WHAT YOU ARE ASKED TO DO:
The answer should hold only the line with "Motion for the" and each line after it through the last line of the material, exactly.
···
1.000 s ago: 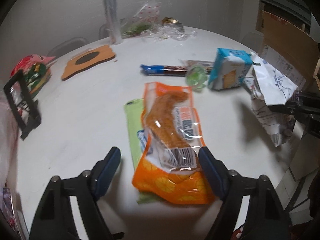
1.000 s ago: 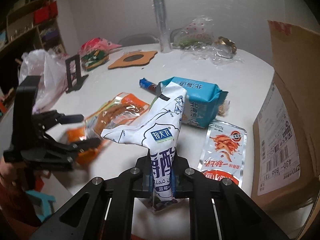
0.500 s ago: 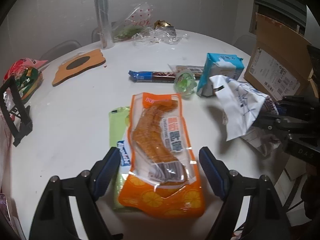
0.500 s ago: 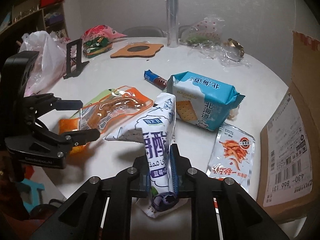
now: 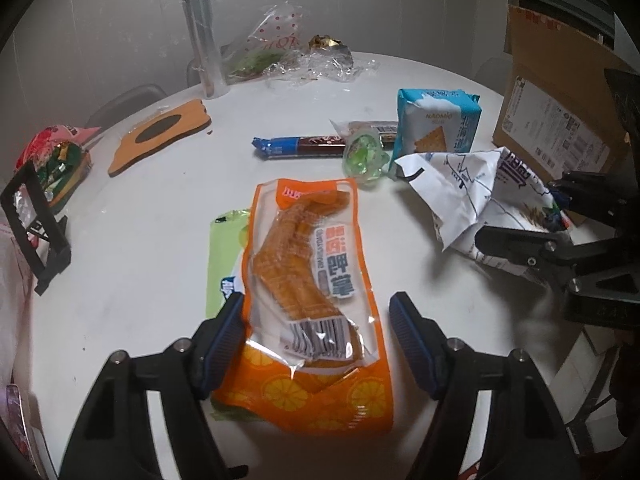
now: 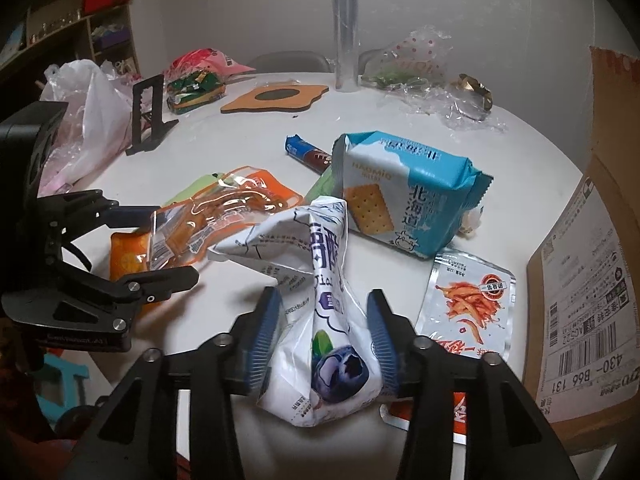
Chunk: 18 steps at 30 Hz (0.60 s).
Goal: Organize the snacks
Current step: 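Grasp the orange dried-meat pack with the left tool while the right tool holds the pouch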
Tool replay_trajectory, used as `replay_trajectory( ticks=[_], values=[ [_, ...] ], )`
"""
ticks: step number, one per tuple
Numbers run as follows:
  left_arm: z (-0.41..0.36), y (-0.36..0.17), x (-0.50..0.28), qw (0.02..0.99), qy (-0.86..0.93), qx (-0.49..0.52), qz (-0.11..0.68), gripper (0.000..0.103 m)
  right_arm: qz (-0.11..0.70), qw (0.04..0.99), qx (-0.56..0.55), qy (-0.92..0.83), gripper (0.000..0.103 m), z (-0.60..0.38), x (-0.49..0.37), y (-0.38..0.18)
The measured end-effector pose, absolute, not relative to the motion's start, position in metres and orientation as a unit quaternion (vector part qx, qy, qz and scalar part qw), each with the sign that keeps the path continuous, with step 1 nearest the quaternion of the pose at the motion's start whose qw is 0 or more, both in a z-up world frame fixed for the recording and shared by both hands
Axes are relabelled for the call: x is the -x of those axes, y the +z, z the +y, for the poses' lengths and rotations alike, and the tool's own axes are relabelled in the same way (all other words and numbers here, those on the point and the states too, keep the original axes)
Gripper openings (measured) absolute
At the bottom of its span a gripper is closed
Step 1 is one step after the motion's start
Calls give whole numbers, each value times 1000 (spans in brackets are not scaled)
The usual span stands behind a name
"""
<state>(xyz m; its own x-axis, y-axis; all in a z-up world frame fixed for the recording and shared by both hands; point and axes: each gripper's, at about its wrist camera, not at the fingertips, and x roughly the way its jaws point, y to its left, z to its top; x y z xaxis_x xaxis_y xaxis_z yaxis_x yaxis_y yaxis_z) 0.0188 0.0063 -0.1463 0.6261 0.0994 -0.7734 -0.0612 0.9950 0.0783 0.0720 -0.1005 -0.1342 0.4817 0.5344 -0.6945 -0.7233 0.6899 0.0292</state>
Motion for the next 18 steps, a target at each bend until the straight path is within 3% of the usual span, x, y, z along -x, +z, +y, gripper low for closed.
replay_trajectory(
  ticks=[4,10,12,14,18],
  values=[
    [2,-149,-20,900,68,-45,428,63,351,846,130,379,46,-101,-79,-138],
    [4,-148,-19,902,65,-41,426,62,349,834,129,407,46,-101,-85,-141],
    [5,-147,-18,903,63,-39,424,61,348,828,138,417,41,-99,-84,-143],
    [4,-147,-18,903,64,-46,422,60,350,829,151,410,29,-97,-82,-142],
    [7,-144,-15,906,53,-36,419,58,350,833,150,402,19,-98,-77,-137]
  ],
)
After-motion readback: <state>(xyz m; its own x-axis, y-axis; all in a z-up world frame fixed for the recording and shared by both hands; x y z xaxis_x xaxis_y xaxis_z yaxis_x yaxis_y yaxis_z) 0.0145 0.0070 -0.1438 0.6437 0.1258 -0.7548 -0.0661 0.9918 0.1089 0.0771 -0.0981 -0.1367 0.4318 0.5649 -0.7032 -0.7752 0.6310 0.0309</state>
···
ANSWER SPACE:
Motion for the next 18 steps, a target at each bend until the straight path is within 3% of the usual span, x, y, z along -x, +z, +y, gripper low for closed.
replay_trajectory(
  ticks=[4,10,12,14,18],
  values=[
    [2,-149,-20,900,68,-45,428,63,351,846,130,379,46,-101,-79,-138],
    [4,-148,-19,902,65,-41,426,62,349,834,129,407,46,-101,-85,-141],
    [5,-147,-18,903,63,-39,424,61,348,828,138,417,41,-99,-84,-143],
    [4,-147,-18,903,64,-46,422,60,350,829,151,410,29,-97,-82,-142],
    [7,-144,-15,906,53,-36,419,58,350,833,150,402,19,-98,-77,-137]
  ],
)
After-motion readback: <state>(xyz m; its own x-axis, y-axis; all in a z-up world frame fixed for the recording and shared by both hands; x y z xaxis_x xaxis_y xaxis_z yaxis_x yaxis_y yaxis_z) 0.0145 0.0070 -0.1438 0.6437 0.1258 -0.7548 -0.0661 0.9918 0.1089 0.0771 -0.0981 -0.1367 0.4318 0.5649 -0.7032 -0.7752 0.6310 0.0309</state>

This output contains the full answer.